Eusebio se encontraba en el despacho, sentado en la mesa sobre un cuaderno y con una gruesa pluma en la mano derecha, la izquierda apoyada en la frente, con los dedos largos entre el pelo crespo y blanco, el ceño fruncido, como acostumbraba últimamente. Quizá se estaba volviendo viejo, pensó Moya con una punzada de dolor, pero cuando lo vio pasar –tenía que atravesar el despacho de Eusebio para ir a su mesa, lo que le había devuelto a sus tiempos de becario– su maestro –nunca dejaban de serlo en la universidad, aunque los alumnos a veces los aventajasen– sonrió.
- Vaya, todavía no me acostumbro a verte por aquí –dijo.

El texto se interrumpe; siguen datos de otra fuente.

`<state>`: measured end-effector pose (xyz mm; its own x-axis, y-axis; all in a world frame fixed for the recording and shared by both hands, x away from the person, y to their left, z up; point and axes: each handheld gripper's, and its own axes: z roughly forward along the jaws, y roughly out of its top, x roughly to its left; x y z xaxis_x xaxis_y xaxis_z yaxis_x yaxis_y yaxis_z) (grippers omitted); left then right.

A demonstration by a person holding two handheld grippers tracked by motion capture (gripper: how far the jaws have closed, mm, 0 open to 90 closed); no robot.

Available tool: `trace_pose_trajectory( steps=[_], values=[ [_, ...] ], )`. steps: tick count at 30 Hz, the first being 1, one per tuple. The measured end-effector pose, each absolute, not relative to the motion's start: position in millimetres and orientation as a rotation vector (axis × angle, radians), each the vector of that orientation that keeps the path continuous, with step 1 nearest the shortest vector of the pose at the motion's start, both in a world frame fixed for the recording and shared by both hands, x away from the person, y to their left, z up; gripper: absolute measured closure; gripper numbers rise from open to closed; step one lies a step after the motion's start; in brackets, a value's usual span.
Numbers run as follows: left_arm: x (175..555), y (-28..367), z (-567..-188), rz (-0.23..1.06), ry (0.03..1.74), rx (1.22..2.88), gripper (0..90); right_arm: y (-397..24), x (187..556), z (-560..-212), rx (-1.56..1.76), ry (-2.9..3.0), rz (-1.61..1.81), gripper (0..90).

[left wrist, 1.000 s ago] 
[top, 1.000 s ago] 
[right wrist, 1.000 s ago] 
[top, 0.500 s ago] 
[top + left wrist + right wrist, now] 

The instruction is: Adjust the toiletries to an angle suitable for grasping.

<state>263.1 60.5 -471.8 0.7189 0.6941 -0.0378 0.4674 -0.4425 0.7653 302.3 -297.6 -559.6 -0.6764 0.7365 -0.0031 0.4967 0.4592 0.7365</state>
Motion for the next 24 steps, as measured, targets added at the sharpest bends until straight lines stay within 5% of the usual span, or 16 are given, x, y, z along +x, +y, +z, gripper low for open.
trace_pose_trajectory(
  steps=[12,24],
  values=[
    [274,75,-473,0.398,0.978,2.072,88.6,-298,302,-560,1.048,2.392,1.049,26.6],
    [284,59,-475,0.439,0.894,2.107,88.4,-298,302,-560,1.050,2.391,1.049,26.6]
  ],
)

- Ni yo tampoco –confesó Moya, dejando la carpeta de apuntes sobre su mesa.
- ¿Echas de menos Madrid?
- No –dijo Moya ocupando su propio asiento–. A Madrid puedo ir cuando quiera. Me gusta poder venir andando al trabajo –había alquilado un apartamento en el barrio de los Doctores, como se conocía en Granada a la maraña de calles que rodeaba la plaza de Toros, muy cerca de la Facultad y el Hospital Clínico continuo al edificio, pues tenían nombres de médicos ilustres. Un barrio obrero y de estudiantes, donde estaba también la casa familiar de Moya, ocupada ahora solamente por su madre, a la que Joaquín prefería tener cerca para poder atenderla.
- ¿Cuándo vas a sentar la cabeza? –Eusebio le reprochaba que viviera como uno de sus alumnos, que no comprara una buena casa en el centro «o donde más te guste» y se radicara de una vez. Pero Moya no quería ninguna propiedad. En el fondo, tenía «culillo del mal asiento», como decía su madre, y prefería sentirse con la libertad –probablemente ficticia– de poder dejar en cualquier momento la ciudad para vivir de nuevo en otra parte. También sospechaba que era una manera de seguir prolongando el sueño de la adolescencia. «Sentar cabeza» era admitir la propia muerte, algo a lo que ya tendría que estar acostumbrado como forense. No era el caso.
- De todos modos, nada cambia –dijo Moya–. Sigo teniendo las mismas alucinaciones que allí. Aunque esta vez ha sido una alucinación colectiva.
- ¿Quieres comentarlo?
En ese momento sonó el móvil de Moya. Era Ricardo Rey.
- Perdona, Eusebio, tengo que contestar –el maestro se encogió de hombros con resignación, como hacía siempre que alguien cogía un móvil en su presencia, como si pensase: «¿Por qué permitís que os organicen la vida así?» Él sólo utilizaba el teléfono de la casa o el del despacho–. Dime, Ricardo.
- Tenemos otro cadáver –dijo el inspector. A Moya le resultaba raro que no fuera él quien llamase para dar esas pésimas noticias.